Après son diplôme, il a travaillé un an en tant qu’assistant dans la galerie de
design parisienne A1043. Depuis septembre 2023, il est designer indépendant et se consacre à sa pratique.
Sophie Cras
Sophie Cras est maîtresse de conférences en Histoire de
l’art contemporain à l’Université Paris 1 Panthéon-Sorbonne. Elle s’est formée
en économie et en histoire de l'art et axe sa recherche à l'intersection de ces
deux disciplines.
Alex Delbos-Gomez
Alex Delbos-Gomez est designer, il intègre le CyDRe, le
cycle de recherche du post-diplôme de l’Esadse, en septembre
2021. Intégré au laboratoire de recherche Spacetelling, il est suivi notamment
par Émilie Perotto, Ernesto Oroza et Emmanuelle Becquemin. Son travail
s’articule autour d’une certaine forme du baroque, un baroque sédimentaire,
celui d’une « résurgence vulgaire, populaire et vivace débordant son double :
la modernité ».
Mierle Landerman Ukeles
Mierle Landerman Ukeles est une artiste contemporaine
reconnue pour son engagement féministe et écologiste, ainsi que pour ses œuvres
mettant en scène des tâches de maintenance et de nettoyage. Elle vit et
travaille à New York.
Fanny Maurel
Fanny Maurel prépare depuis 2022 une thèse de doctorat en
design à l’Université de Strasbourg (ACCRA) et l’Université Côte
d’Azur (CRHI), et avec l’Agence nationale pour l’amélioration des conditions de
travail (Anact). Par une approche transdisciplinaire entre design graphique et
"Sciences and Technology Studies", elle interroge la possibilité d’un soin porté
aux données de santé en s’intéressant particulièrement aux matérialités et aux
représentations du travail médico-administratif en milieu hospitalier. Elle est
également présidente de l’association Design en recherche depuis 2022, et
contribue aux activités du groupes de recherche « Cultures visuelles »
(Université de Strasbourg) et du groupe de travail « Santé Numérique » du
Réseau des Jeunes Chercheur·euses Santé et Société (MSH Paris Nord).
Jovien Panné
Jovien Panné est artiste/designer. Après un parcours
chaotique au collège, il s’évade du circuit scolaire « standard » pour faire un
CAP et brevet des métiers d'art en ébénisterie au Lycée Professionnel des métiers d'art Georges Guynemer (Uzès). Il complète son cursus à l’Esadse
avec une licence de design et un master en art et design
contemporain Espaces. Pendant ses études, il opère en tant qu’artisan versatile
indépendant pour différents artistes et designer·euses. Le voilà à présent dans
la « vraie vie », jonglant entre travail alimentaire et pratique personnelle,
s’interrogeant au quotidien sur l’anthropologie de l’industrie et le rapport
artisanat/industrie/manufacture.
Lola Pelinq
Lola Pelinq est designeuse, chercheuse au sein du
post-diplôme de l’Esadse et intégrée au laboratoire de
recherche Spacetelling. Elle mène une recherche concernant une précarité
économique liée à la désappropriation de la technique et de la production.
Gwénaëlle Plédran
Gwénaëlle Plédran mène une recherche à la fois pratique et
théorique sur les notions de bactério-terroir au croisement des arts, des
sciences et du design, prenant l’alimentation comme terrain d’expérimentation.

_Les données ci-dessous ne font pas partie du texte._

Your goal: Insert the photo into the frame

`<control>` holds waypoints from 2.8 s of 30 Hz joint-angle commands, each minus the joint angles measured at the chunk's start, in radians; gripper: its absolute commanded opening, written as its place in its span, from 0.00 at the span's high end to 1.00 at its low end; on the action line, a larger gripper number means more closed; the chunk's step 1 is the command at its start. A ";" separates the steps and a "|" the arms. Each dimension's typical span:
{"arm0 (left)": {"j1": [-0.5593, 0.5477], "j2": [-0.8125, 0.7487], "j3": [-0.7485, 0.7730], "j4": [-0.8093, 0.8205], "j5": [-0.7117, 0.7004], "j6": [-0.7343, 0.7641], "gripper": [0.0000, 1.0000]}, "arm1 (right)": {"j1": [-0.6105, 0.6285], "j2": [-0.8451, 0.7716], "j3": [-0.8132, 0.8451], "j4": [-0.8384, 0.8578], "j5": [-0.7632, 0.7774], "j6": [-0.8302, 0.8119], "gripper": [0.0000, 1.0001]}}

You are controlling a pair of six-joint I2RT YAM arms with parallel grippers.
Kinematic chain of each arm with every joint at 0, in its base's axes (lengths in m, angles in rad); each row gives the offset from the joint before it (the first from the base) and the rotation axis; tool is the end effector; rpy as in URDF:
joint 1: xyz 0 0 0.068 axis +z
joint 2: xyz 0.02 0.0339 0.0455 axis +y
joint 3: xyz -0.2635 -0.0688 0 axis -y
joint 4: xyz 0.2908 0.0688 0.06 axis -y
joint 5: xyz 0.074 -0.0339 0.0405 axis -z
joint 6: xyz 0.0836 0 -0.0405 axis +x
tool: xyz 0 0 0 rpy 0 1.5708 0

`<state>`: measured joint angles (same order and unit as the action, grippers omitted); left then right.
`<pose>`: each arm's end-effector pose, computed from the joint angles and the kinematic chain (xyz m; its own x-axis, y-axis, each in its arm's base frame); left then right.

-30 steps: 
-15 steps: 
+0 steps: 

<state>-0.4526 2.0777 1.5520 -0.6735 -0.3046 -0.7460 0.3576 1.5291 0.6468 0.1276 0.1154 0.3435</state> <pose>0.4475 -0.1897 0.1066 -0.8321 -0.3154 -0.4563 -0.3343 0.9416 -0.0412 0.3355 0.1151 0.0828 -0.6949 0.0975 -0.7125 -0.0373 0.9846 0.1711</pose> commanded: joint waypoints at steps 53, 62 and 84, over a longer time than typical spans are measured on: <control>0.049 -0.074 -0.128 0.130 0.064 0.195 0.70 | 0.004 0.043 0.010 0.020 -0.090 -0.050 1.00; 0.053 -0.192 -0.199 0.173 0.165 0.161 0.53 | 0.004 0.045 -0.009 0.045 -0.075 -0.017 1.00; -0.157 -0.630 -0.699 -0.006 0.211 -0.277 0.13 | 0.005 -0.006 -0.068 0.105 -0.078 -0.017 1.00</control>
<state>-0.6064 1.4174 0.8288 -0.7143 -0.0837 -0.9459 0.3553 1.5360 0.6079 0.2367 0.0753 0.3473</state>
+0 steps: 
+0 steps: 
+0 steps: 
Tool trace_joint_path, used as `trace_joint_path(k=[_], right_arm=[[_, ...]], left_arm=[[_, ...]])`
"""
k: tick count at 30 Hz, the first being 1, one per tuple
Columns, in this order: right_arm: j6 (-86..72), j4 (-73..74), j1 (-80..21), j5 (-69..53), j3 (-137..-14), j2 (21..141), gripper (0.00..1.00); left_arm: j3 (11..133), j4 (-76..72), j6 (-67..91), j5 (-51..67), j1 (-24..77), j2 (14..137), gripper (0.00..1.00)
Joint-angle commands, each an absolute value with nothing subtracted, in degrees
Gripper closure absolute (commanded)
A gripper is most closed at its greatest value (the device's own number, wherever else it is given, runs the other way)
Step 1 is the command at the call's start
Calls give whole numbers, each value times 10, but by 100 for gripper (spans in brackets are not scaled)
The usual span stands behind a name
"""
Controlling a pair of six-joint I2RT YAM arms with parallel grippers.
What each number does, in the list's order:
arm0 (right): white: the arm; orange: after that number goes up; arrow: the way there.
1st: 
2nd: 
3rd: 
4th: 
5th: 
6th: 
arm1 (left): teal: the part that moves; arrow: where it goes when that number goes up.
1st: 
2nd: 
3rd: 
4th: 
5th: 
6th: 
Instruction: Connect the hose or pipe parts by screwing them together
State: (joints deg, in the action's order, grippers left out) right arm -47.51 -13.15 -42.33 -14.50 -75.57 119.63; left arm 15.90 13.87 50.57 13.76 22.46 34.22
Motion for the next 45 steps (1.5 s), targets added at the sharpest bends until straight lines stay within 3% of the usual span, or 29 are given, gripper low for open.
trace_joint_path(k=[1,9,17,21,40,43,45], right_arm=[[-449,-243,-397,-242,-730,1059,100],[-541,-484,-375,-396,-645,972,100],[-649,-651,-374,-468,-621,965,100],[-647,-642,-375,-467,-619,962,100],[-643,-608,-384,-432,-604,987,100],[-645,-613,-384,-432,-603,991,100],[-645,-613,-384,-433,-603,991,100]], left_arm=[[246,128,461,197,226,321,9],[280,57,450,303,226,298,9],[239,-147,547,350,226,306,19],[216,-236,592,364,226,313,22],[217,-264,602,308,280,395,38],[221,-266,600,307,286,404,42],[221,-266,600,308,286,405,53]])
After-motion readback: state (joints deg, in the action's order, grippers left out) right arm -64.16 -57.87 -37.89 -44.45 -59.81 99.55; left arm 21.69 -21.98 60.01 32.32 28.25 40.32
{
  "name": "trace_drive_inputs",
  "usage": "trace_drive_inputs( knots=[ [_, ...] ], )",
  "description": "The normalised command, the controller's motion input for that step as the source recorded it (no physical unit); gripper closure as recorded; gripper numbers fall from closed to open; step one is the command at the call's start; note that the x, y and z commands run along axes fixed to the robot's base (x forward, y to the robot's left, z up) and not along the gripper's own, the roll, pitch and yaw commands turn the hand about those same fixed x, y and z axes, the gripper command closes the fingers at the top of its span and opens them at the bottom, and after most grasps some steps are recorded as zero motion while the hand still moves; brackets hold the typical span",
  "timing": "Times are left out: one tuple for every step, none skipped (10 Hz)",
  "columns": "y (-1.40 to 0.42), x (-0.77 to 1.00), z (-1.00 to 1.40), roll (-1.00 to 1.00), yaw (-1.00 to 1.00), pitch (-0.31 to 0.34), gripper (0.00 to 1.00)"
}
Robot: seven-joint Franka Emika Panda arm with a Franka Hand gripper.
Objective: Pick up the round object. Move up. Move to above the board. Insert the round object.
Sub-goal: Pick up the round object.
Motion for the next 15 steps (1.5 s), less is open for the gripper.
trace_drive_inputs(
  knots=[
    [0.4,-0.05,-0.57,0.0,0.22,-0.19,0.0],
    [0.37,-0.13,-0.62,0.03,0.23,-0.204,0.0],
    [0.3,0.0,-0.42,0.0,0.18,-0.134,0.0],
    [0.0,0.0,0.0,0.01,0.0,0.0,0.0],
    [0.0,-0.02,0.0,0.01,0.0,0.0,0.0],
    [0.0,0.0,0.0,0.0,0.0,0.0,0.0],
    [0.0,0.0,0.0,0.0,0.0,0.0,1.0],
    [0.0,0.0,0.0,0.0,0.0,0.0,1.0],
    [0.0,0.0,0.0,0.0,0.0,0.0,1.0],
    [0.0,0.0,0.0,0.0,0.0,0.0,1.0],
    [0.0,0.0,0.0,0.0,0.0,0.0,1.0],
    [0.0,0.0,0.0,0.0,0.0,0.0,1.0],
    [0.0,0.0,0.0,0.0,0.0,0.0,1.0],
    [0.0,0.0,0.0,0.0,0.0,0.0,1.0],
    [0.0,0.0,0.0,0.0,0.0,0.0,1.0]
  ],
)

Ses recherches sur les micro-organismes, le modèle bovin et les plantes
questionnent les modèles de relation en place au sein des systèmes de créations
artistiques et industrielles. Doctorante EDESTA à l’Université Paris 8, elle
enseigne le design à l’Insitu-lab de Strasbourg.
Lucie Sahuquet
Lucie Sahuquet est travailleuse de l’art et chercheuse en
post-diplôme Azimuts à l'Esadse. Elle
s'intéresse aux « mal dit » et aux rapports de force dans la langue française.
Sa pratique va de l’édition à l’écriture, le collage et la mise en espace. Elle
est spécialisée en design graphique et sera bientôt traductrice FALC.
Julia Burtin Zortea
Julia Burtin Zortea est autrice, traductrice et travailleuse
du monde médico-social. Elle fait actuellement partie de la revue féministe
Panthère Première. Outre ses travaux d’écriture et d’enquête, elle organise
régulièrement des évènements pour diffuser pensées critiques et travaux
académiques en-dehors des espaces canoniques d’élaboration des savoirs.
Atelier ZERMA
Collectif de Designer·euses pratiquants·es infiltré·es dans tous les corps de métier autre que celui de designer.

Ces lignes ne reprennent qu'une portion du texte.